*Work task*. Show each line from the listing that includes the word "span".

*Source data*.

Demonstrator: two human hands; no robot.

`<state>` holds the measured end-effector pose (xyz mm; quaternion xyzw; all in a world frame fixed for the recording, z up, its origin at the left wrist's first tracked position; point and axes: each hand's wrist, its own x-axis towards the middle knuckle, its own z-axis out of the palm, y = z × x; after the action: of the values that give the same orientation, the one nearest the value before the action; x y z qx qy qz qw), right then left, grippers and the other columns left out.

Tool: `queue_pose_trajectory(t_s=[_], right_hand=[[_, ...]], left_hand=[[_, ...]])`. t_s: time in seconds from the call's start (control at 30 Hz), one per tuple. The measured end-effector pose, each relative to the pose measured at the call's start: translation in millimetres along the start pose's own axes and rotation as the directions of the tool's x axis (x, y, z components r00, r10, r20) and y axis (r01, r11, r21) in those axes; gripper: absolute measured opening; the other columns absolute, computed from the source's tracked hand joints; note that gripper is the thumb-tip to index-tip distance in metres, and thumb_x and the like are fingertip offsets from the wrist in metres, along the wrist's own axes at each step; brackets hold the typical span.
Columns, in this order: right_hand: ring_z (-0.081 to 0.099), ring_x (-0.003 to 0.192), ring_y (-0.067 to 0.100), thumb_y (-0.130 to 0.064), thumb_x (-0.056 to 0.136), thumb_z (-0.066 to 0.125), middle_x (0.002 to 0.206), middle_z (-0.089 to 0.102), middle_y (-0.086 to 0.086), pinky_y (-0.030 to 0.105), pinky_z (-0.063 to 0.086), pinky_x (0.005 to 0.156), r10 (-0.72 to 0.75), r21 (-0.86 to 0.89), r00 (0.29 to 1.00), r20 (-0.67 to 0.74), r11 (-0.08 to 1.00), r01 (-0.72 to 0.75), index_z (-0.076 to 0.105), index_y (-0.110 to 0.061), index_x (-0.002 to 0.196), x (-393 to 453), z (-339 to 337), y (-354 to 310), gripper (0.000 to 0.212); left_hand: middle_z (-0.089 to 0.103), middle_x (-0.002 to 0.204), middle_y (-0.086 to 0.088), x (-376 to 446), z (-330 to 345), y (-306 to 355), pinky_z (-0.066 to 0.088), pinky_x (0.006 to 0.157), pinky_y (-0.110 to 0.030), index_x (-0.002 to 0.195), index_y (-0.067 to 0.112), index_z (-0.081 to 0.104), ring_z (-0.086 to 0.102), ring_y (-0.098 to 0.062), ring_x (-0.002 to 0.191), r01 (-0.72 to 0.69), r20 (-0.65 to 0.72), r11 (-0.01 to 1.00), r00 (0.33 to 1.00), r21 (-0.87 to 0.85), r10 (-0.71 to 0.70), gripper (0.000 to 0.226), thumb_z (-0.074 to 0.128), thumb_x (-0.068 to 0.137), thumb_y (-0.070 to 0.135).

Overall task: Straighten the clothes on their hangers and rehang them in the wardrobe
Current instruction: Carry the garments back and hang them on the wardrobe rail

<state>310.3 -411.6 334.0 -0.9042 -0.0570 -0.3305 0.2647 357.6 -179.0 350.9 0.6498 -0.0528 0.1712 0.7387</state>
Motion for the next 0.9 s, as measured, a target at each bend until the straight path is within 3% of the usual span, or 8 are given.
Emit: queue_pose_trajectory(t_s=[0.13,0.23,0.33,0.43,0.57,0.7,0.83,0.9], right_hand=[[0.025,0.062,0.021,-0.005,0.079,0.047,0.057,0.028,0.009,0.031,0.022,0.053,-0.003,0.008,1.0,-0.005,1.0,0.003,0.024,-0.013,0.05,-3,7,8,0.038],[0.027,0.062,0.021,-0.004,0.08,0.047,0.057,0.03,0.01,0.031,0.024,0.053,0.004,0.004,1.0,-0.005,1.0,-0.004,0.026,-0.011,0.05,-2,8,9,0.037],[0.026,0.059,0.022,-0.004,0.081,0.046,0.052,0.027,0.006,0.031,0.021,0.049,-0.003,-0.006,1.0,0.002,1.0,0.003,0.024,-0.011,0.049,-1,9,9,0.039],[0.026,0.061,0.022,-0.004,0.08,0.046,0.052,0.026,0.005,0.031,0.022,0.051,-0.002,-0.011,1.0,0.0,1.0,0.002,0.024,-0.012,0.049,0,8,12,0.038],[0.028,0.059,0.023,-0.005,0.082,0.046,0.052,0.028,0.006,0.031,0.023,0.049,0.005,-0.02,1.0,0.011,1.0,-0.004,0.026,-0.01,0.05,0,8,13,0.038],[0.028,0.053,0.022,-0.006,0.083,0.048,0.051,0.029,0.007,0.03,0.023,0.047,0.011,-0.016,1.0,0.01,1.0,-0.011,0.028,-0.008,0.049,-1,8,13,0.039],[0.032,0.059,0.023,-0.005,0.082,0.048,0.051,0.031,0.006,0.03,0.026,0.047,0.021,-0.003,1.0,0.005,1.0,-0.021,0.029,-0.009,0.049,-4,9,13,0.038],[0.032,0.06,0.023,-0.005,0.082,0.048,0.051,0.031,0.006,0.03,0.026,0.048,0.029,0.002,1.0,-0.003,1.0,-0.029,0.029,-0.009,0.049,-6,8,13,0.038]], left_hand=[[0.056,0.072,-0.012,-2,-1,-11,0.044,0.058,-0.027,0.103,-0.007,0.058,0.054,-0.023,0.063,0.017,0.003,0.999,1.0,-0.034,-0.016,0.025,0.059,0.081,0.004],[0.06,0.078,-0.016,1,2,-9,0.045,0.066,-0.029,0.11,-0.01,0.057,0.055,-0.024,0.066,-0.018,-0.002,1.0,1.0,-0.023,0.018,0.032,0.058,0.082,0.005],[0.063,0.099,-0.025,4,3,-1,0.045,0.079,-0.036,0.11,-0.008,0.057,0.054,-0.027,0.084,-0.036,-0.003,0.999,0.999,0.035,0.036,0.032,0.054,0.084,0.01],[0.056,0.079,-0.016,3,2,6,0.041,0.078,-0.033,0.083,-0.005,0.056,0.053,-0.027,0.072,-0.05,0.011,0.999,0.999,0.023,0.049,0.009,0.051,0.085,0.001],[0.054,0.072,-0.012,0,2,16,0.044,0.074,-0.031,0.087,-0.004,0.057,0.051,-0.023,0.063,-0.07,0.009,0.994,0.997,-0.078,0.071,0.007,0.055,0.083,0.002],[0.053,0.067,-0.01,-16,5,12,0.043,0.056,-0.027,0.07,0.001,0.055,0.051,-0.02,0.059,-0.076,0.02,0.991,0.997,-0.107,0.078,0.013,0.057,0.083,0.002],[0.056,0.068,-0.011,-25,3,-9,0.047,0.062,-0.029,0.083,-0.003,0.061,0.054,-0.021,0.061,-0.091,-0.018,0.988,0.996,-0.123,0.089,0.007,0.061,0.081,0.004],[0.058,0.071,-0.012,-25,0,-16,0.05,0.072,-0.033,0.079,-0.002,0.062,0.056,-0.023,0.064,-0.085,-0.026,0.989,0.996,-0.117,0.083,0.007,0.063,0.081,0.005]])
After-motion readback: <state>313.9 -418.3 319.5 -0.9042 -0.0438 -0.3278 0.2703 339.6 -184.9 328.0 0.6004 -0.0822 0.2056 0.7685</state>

*Result below*.
Tool: `queue_pose_trajectory(t_s=[_], right_hand=[[_, ...]], left_hand=[[_, ...]])`. t_s: time in seconds from the call's start (control at 30 Hz), one per tuple. The measured end-effector pose, each relative to the pose measured at the call's start: translation in millimetres along the start pose's own axes and rotation as the directions of the tool's x axis (x, y, z components r00, r10, r20) and y axis (r01, r11, r21) in those axes; gripper: absolute measured opening; the other columns absolute, computed from the source's tracked hand joints; note that gripper is the thumb-tip to index-tip distance in metres, and thumb_x and the like are fingertip offsets from the wrist in metres, along the wrist's own axes at each step; brackets hold the typical span.
Motion for the next 0.9 s, as measured, a target at each bend until the straight path is within 3% of the usual span, or 8 are given.

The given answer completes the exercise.